At this point, Alice knows Bob's prior and posterior distributions, so she can use Bayes's Theorem to compute the likelihood of the data.

In [13]:
likelihood_bob = posterior_pmf_bob / prior_pmf_bob

Alice still hasn't seen Bob's data, but she doesn't have to; now that she knows the likelihood of Bob's data, she can use it to do a Bayesian update in the usual way:

In [14]:
posterior2_pmf_alice = posterior_pmf_alice * likelihood_bob
posterior2_pmf_alice.normalize()
Out[14]:
1.7823064349467608

The result is a posterior that combines Alice's prior with data from both Alice and Bob. And here's the posterior mean.

In [15]:
posterior2_pmf_alice.mean()
Out[15]:
0.9166654148151903

To check it, we can compute her posterior mean if she had used all of the data.

In [16]:
yes = 21
no = 1
posterior2_beta_alice = beta(yes+1, no+1)
posterior2_beta_alice.mean()
Out[16]:
0.9166666666666666

Pretty close.

Now, Alice tells Bob she pressed the button 8 times and got 'yes' every time.

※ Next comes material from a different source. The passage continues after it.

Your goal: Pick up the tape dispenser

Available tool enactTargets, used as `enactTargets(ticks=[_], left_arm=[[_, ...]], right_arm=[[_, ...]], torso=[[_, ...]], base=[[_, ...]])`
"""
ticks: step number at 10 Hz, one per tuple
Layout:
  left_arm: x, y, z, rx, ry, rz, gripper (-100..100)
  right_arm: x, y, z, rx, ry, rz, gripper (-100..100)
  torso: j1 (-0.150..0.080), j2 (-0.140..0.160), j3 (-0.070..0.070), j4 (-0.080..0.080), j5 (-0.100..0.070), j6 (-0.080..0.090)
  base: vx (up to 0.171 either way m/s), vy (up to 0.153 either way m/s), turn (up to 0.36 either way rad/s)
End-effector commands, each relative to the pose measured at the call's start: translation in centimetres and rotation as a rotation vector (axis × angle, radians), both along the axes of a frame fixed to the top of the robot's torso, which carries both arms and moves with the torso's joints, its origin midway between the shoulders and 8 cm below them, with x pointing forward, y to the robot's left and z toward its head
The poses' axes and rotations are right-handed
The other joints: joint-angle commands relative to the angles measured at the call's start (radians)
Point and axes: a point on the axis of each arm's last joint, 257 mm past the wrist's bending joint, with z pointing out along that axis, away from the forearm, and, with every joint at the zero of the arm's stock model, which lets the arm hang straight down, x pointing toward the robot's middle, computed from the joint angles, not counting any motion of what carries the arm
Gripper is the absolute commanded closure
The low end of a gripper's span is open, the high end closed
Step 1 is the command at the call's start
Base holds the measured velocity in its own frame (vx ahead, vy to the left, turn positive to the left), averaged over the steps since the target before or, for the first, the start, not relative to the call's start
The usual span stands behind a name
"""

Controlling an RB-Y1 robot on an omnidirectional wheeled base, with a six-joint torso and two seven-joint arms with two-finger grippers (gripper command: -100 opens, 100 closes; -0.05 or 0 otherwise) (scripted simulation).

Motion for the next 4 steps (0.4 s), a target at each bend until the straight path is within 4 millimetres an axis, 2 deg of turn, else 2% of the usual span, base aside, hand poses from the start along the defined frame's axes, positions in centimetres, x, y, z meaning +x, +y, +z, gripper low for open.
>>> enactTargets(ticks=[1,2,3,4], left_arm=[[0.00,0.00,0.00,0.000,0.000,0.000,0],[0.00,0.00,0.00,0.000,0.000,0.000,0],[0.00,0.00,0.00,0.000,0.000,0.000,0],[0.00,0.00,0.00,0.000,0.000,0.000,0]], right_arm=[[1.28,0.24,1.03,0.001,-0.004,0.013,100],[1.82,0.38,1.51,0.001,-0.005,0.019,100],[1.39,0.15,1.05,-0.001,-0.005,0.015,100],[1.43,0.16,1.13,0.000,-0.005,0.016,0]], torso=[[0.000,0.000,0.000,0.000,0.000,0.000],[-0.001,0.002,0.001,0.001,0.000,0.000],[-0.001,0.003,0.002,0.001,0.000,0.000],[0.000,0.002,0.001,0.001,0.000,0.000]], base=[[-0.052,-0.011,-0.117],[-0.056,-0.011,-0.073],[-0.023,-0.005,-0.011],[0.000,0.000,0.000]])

That's enough for Bob to figure out what prior she used. He knows the mean and second moment of her posterior distribution, which is enough to approximate it with a beta distribution.

And since he knows what data she saw, he can figure out the likelihood she applied. Here it is:

In [17]:
from scipy.stats import binom

ps = posterior_pmf_alice.qs
likelihood_alice = binom.pmf(8, 8, ps)
In [18]:
plt.plot(ps, likelihood_alice)
plt.xlabel('Probablity of yes')
plt.ylabel('Likelihood')
plt.title("Likelihood based on Alice's data");

Now Bob can compute Alice's prior distribution.

In [19]:
implied_prior = posterior_pmf_alice / likelihood_alice
implied_prior.normalize()
Out[19]:
5.416021773464143

And it sure looks uniform.

In [20]:
implied_prior.plot()
plt.ylim([0, 0.002])

plt.xlabel('Probablity of yes')
plt.ylabel('PDF')
plt.title("Prior implied by Alice's data and posterior distribution");

Finally, Bob can update his posterior distribution with the likelihood of Alice's data.

In [21]:
posterior2_pmf_bob = posterior_pmf_bob * likelihood_alice
posterior2_pmf_bob.normalize()
posterior2_pmf_bob.mean()
Out[21]:
0.9347598645600801

The result takes into account Bob's prior, Bob's data, and Alice's data, which we can confirm by computing the posterior distribution with a Jeffreys prior and all of the data.

In [22]:
yes = 21
no = 1
posterior2_beta_bob = beta(yes+1/2, no+1/2)
posterior2_beta_bob.mean()
Out[22]:
0.9347826086956522

Pretty close.

Summary

  • If two people have different priors OR they see different data, they will generally have different posterior distributions.

  • If two posterior distributions have the same mean, some of their predictions will be the same, but many others will not.

  • If you are given summary statistics from a posterior distribution, you might be able to figure out the rest of the distribution, depending on what other information you have. For example, if you know the posterior is a two-parameter beta distribution (or is well-modeled by one) you can recover it from the mean and second moment, or the mean and a credible interval, or almost any other pair of statistics.

  • If someone has done a Bayesian update using data you don't have access to, you might be able to "back out" their likelihood function by dividing their posterior distribution by the prior.

  • If you are given a posterior distribution and the data used to compute it, you can back out the prior by dividing the posterior by the likelihood of the data (unless the prior contains values with zero likelihood).

  • If you are given summary statistics from two posterior distributions, you might be able to combine them. In general, you need enough information to recover both posterior distributions and at least one prior.

In [ ]: